Ia mengambil dompetnya dan ketika ia membukanya, ternyata isi dompetnya kosong. Ia lupa bahwa ia baru saja membelajakan uang terakhirnya di salah satu toko kebutuhan pokok. Tolstoy menoleh kepada pengemis itu dan berkata, "Maaf saudaraku, tetapi saya tidak punya apa-apa lagi untuk bisa kuberi"
Pengemis itu tersenyum dan berkata, "Tidak apa-apa. Anda telah memberi kepada saya lebih daripada yang saya minta. Anda telah memanggil saya Saudara." Tolstoy tertegun dengan ucapan pengemis itu kemudian berlalu dengan perasaan bahagia. Dia senang walau tidak bisa memberikan uang namun bisa memberikan rasa penghargaan diri kepada pengemis tersebut.
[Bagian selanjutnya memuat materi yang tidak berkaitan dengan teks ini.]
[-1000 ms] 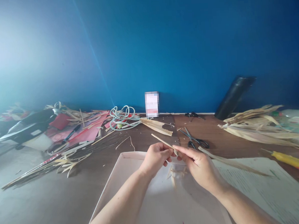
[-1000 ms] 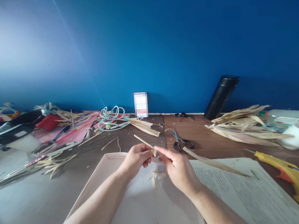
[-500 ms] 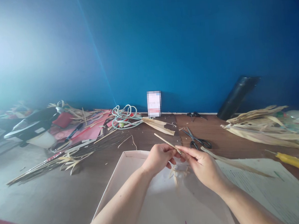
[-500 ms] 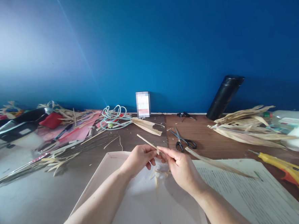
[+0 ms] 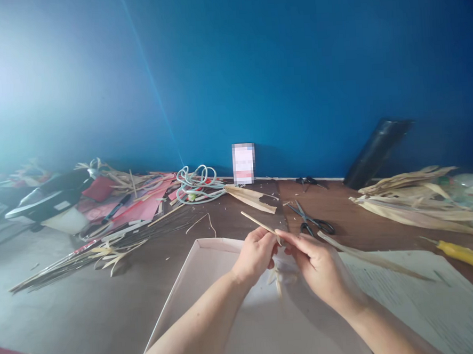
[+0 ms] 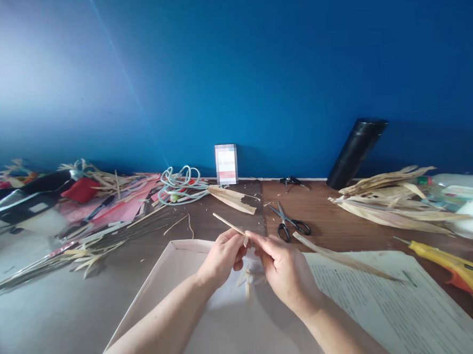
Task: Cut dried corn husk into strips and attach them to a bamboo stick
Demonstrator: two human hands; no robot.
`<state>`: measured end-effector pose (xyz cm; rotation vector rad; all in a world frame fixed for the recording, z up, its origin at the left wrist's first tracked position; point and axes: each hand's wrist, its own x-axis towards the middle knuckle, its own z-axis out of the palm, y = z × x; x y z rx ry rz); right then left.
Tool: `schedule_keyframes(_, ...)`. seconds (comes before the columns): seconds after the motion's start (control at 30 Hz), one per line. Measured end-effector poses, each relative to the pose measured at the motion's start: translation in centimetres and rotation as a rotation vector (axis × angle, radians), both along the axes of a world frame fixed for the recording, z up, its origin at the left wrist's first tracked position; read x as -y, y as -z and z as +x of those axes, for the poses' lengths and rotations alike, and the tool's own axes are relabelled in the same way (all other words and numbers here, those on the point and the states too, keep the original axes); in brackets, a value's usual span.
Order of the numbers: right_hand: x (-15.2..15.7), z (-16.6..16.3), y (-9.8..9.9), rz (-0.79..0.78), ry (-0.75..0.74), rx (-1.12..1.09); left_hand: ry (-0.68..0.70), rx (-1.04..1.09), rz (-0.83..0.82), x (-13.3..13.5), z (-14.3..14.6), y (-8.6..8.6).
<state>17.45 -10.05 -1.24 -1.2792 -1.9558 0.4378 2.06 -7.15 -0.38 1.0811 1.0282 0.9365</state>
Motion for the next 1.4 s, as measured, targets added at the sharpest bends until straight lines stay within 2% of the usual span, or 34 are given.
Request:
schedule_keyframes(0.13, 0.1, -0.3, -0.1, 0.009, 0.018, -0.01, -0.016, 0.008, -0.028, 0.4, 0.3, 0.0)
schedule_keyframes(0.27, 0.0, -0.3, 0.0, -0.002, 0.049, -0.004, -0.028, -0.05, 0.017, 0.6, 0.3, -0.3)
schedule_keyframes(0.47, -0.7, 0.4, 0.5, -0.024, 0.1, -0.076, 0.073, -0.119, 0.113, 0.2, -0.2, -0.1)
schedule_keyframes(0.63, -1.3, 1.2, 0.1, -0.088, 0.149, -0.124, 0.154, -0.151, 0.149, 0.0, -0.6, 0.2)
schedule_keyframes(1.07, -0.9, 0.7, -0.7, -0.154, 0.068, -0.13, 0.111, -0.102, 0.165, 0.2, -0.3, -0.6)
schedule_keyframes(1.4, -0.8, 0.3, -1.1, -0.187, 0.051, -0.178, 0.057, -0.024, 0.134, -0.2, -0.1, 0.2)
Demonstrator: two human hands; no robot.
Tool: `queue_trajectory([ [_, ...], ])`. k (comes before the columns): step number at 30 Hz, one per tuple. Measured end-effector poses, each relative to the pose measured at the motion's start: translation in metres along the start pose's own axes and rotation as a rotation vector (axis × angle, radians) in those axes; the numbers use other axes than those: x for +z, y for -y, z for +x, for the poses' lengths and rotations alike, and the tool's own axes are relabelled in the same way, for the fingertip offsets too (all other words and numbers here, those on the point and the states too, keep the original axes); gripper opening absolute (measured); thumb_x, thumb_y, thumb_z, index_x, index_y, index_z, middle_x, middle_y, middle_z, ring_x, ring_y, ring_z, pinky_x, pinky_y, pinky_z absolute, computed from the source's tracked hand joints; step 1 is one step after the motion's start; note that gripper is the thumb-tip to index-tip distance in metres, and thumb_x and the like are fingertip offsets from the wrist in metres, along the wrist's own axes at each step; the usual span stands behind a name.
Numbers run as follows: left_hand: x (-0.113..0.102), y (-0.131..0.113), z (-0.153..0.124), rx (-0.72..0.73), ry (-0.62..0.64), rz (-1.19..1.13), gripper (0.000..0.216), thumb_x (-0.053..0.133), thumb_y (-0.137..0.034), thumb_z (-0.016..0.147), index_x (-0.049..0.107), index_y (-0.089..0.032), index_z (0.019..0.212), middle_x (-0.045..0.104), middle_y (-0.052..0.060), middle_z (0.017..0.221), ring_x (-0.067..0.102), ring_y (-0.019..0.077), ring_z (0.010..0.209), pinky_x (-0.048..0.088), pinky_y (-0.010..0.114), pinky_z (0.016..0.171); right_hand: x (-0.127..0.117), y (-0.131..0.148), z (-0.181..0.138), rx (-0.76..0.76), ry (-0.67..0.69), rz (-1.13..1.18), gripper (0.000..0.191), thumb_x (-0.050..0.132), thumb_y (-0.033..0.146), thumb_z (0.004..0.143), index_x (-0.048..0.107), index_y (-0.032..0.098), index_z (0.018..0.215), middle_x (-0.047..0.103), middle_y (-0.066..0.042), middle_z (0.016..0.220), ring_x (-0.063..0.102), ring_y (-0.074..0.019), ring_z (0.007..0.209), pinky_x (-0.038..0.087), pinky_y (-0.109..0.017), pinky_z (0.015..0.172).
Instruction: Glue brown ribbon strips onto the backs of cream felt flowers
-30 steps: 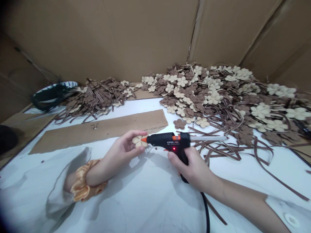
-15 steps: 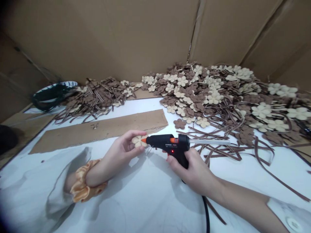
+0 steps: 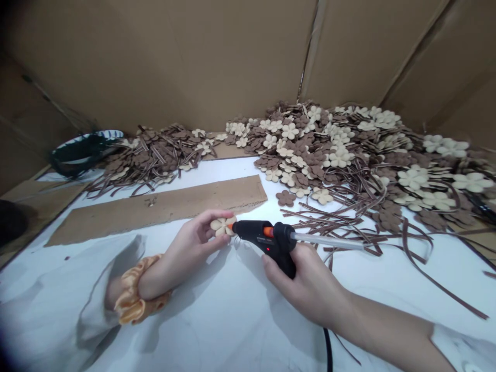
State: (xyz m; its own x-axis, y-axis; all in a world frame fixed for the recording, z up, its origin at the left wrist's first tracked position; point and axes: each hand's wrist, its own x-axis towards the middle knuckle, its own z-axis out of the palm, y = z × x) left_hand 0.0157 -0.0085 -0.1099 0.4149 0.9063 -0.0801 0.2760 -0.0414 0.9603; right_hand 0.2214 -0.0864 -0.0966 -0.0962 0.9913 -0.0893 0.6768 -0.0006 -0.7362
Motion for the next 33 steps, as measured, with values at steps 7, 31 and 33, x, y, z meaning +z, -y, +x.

Berkaca dari kisah Leo Tolstoy ini, kita bisa belajar bahwa ternyata uang belum tentu bisa membahagiakan orang lain. Uang tidak bisa membeli rasa persaudaraan. Uang bersifat semu bila digunakan untuk menghargai seseorang. Rasa dihargai sebagai manusia seutuhnya itu yang menjadi kepuasan bagi orang-orang yang terlupakan atau mereka yang dipandang sebelah mata oleh masyarakat.
Pertanyaannya sekarang adalah apakah kita masih bersaudara denga orang-orang yang terlupakan tersebut? Mungkin saja saat ini dalam diri kita tumbuh sifat egois dan mulai lupa bahwa kita sesama manusia adalah saling bersaudara. Kita mulai acuh tak acuh dengan saudara kita, bersikap tak peduli, menganggap diri paling benar, dan tidak lagi bertegur sapa dengan mereka.
Belajar dari pengalaman Leo Tolstoy, menyadarkan saya bahwa masih ada banyak saudara yang mungkin merasa diasingkan oleh masyarakat. Bisa saja mereka tidak membutuhkan uang saya. Mereka hanya membutuhkan perhatian dan kasih sayang. Mereka membutuhkan sebuah pengakuan bahwa kita masih saling bersaudara. Setidaknya itu bisa menjadi tetesan embun bagi jiwa mereka yang kosong.
Salam. Semoga kita bersaudara selalu.